Show each line of the entries below in which the word "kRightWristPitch" appears.

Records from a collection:
************

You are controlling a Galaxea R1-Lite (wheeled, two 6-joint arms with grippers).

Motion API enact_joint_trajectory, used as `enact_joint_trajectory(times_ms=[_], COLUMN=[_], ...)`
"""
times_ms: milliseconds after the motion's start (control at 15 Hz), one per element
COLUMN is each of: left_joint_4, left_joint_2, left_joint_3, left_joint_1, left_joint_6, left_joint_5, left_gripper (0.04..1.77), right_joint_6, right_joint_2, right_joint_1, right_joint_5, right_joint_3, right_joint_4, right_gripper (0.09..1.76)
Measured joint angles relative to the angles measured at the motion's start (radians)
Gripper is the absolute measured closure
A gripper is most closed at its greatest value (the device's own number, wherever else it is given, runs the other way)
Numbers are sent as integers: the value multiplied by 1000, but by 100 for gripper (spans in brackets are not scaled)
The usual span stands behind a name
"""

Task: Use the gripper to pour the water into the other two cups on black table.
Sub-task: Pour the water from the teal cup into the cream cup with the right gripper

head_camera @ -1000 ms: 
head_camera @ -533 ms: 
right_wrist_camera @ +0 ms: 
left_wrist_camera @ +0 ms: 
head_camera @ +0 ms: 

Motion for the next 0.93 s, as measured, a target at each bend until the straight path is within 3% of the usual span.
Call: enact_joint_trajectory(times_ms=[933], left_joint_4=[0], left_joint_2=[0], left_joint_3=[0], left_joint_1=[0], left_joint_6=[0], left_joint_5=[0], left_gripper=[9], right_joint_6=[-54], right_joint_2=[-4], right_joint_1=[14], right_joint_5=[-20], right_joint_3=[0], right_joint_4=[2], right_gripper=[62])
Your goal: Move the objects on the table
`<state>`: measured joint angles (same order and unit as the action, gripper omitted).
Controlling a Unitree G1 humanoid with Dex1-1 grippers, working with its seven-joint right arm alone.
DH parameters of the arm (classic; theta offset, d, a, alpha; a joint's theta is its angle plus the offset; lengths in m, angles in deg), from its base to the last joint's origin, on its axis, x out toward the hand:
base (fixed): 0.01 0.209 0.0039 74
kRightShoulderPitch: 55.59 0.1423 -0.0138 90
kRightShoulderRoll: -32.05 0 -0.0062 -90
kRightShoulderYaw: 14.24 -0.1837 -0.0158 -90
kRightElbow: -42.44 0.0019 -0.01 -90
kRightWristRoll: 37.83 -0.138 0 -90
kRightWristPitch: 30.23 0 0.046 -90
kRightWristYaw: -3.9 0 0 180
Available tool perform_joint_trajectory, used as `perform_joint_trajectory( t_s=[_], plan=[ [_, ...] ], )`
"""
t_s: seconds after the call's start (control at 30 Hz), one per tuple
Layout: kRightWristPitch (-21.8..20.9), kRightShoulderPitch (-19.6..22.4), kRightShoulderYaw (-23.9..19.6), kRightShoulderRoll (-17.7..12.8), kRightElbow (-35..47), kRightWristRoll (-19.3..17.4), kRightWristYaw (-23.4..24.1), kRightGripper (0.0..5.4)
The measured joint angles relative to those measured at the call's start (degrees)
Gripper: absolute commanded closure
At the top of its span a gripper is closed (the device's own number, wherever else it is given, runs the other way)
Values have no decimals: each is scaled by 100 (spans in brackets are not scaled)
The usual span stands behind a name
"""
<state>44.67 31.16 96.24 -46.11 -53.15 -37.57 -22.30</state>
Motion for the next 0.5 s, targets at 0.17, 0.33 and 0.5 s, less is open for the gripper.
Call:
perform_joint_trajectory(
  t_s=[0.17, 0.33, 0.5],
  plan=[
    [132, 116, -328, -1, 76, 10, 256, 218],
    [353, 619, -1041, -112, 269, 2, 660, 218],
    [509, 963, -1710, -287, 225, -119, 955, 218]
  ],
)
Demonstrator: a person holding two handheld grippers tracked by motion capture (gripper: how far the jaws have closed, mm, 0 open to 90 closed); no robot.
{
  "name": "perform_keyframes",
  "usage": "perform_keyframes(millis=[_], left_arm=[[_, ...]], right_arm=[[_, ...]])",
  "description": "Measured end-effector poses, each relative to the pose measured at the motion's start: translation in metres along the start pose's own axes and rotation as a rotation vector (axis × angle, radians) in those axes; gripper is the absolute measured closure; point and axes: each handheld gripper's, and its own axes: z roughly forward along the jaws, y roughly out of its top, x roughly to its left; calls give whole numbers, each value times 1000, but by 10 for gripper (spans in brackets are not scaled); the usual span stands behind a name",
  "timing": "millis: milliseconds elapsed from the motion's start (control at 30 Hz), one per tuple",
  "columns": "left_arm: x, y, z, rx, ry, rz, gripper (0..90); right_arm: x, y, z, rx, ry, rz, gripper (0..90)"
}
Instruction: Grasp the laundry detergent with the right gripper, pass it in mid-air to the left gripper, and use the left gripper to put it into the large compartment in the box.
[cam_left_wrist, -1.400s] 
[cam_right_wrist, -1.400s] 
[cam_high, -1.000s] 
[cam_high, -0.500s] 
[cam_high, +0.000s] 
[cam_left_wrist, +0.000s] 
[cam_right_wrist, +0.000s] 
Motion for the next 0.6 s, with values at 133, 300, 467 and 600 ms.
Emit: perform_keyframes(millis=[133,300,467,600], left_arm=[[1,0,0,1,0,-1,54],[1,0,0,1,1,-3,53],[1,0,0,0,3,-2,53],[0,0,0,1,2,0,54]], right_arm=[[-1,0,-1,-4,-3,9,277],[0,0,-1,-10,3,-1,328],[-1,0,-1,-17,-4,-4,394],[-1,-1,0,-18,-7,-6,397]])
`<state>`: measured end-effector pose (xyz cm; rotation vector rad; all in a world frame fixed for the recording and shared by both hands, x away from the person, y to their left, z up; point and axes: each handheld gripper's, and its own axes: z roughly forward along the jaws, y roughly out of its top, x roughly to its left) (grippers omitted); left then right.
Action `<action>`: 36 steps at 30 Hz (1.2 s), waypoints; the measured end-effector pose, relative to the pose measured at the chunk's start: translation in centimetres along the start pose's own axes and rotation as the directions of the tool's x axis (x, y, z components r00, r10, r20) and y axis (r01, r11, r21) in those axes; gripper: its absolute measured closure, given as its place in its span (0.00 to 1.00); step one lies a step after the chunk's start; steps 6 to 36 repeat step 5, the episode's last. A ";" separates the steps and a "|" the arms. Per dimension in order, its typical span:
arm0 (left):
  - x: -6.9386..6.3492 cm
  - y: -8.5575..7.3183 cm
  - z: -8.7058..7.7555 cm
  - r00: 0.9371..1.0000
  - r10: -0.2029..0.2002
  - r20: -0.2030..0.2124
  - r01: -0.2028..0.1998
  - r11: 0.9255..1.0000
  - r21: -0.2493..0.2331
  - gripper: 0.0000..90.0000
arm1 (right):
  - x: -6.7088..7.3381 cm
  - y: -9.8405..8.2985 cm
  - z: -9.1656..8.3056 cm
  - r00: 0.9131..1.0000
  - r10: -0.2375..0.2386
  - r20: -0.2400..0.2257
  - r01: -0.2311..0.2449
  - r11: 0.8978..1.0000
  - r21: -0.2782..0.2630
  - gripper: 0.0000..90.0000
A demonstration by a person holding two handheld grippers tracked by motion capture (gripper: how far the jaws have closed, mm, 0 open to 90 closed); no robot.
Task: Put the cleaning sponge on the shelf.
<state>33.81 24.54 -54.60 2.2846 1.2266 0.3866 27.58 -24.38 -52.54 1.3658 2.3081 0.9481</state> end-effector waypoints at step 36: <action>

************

• [Output for this task]
kRightWristPitch: 30.23 0 0.046 -90
Layout: kRightWristPitch (-21.8..20.9), kRightShoulderPitch (-19.6..22.4), kRightShoulderYaw (-23.9..19.6), kRightShoulderRoll (-17.7..12.8), kRightElbow (-35..47), kRightWristRoll (-19.3..17.4), kRightWristYaw (-23.4..24.1), kRightGripper (0.0..5.4)

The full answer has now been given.